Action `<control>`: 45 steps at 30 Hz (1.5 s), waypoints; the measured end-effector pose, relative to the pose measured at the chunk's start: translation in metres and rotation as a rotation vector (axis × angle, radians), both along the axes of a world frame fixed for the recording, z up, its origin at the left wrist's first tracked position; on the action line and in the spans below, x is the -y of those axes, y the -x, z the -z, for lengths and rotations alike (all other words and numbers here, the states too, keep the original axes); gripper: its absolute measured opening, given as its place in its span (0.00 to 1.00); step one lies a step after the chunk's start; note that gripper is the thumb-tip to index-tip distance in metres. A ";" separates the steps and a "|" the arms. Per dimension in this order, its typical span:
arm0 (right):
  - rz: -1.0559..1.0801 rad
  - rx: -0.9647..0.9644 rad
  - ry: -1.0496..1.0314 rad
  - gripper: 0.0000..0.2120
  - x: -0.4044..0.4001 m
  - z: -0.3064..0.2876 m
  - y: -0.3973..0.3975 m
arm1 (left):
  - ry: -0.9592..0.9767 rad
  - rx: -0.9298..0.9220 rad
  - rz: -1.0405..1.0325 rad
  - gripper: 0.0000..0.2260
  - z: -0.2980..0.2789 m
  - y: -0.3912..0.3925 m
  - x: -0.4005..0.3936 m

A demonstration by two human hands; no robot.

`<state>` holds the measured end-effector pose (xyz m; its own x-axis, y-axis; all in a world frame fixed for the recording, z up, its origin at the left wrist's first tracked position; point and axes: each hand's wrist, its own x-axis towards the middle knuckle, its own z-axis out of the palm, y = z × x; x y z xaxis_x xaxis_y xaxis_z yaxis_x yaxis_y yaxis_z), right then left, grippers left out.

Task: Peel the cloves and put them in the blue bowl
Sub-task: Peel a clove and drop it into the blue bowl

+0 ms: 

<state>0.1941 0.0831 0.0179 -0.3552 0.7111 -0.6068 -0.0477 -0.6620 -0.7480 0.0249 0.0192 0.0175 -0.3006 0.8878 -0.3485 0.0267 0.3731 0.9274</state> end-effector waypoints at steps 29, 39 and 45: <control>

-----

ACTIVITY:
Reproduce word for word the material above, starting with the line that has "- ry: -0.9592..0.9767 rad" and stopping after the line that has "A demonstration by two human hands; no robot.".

ANSWER SECTION:
  - ry: -0.9592..0.9767 rad
  - rx: -0.9298..0.9220 rad
  - rz: -1.0405..1.0325 rad
  - gripper: 0.0000..0.2260
  - z: -0.2980..0.2789 m
  - y: -0.3912..0.3925 m
  - x: -0.4005..0.3936 m

A demonstration by two human hands; no robot.

The answer has been supplied in full.